● Your assignment: Scan the entries below and return each line that contains "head".

START Extracted material

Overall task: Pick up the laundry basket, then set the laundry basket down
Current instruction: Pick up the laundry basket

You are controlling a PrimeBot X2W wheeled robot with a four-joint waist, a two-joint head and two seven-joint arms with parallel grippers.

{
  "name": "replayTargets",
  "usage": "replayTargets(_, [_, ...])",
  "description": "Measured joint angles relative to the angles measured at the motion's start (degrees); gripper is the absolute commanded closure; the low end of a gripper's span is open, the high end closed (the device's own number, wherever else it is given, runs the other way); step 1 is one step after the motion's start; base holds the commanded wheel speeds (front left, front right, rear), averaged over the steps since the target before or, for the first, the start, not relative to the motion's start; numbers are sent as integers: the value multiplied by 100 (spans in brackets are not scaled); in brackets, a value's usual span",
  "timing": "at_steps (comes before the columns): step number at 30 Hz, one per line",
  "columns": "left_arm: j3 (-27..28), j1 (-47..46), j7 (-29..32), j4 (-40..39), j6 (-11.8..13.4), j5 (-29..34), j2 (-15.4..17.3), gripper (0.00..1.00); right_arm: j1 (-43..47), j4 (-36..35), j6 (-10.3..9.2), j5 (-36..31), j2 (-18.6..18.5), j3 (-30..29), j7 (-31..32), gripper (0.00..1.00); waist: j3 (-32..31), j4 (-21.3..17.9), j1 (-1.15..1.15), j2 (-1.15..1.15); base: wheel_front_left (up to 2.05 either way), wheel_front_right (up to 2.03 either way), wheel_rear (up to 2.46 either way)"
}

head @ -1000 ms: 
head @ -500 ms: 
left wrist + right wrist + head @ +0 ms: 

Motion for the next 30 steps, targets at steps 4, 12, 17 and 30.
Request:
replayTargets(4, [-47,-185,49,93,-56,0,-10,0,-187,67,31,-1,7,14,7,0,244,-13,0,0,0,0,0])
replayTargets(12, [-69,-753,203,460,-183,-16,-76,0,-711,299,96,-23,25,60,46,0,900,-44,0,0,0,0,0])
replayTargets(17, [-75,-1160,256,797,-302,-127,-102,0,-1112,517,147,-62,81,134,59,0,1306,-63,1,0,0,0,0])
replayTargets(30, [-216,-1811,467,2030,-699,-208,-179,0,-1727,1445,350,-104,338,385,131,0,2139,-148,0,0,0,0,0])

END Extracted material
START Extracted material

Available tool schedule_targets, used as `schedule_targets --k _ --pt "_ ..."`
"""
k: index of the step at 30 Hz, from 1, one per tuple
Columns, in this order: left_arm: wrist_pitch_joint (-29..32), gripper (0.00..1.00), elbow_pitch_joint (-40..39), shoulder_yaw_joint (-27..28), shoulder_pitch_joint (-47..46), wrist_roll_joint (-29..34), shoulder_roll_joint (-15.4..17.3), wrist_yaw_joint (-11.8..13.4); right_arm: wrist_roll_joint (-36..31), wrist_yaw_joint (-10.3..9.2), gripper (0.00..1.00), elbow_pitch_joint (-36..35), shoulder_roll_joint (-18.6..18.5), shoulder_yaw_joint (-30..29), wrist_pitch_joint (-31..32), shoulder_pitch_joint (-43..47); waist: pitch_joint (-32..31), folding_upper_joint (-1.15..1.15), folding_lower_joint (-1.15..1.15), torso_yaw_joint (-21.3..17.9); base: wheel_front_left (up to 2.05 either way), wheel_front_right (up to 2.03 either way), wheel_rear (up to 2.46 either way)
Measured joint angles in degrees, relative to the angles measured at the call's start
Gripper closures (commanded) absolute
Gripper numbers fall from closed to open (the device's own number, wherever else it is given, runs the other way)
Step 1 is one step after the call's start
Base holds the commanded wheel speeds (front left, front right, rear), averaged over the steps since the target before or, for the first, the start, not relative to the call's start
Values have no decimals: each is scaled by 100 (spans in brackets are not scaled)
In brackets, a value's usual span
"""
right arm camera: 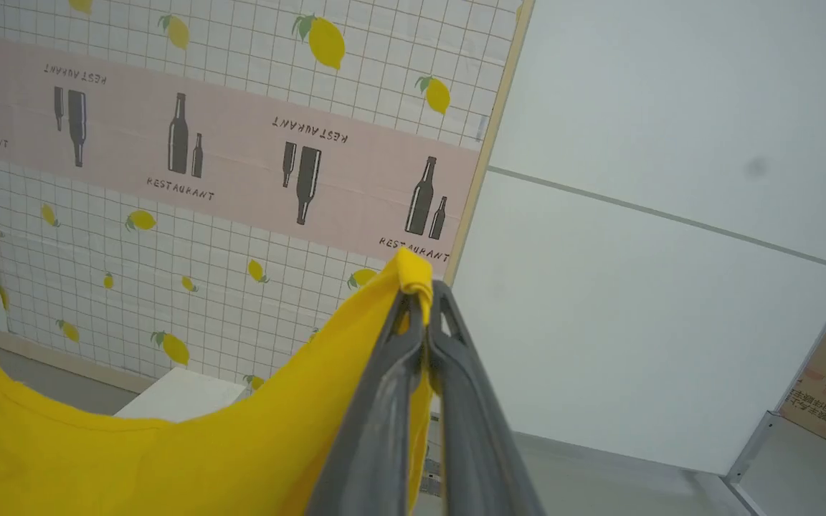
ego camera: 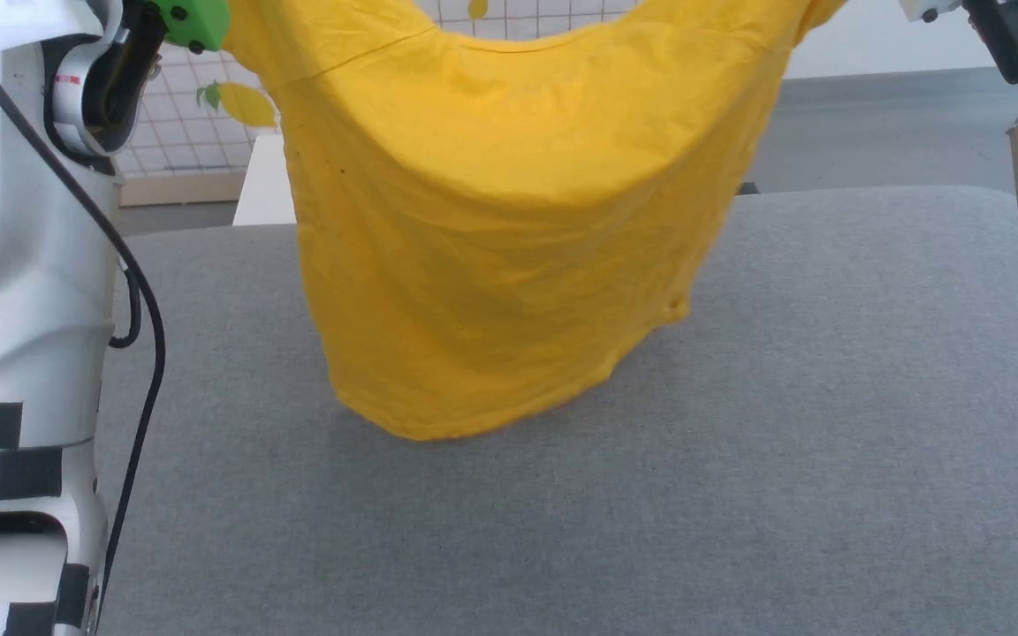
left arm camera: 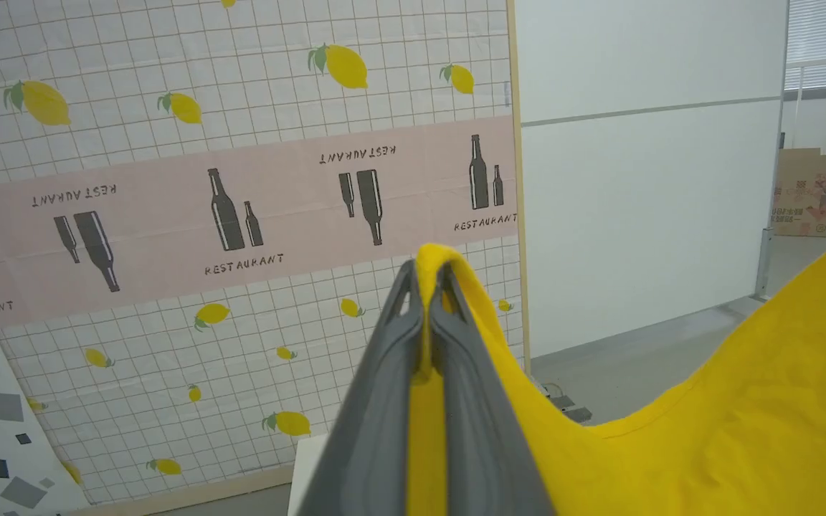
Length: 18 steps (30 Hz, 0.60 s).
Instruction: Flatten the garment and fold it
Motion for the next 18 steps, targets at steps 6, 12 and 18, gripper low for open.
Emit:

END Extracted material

● Solution to this exercise:
You are controlling a PrimeBot X2W wheeled robot with a four-joint waist, a two-joint head and two seven-joint arms with parallel grippers.
head @ -1000 ms: 
head @ -500 ms: 
left wrist + right wrist + head @ +0 ms: 

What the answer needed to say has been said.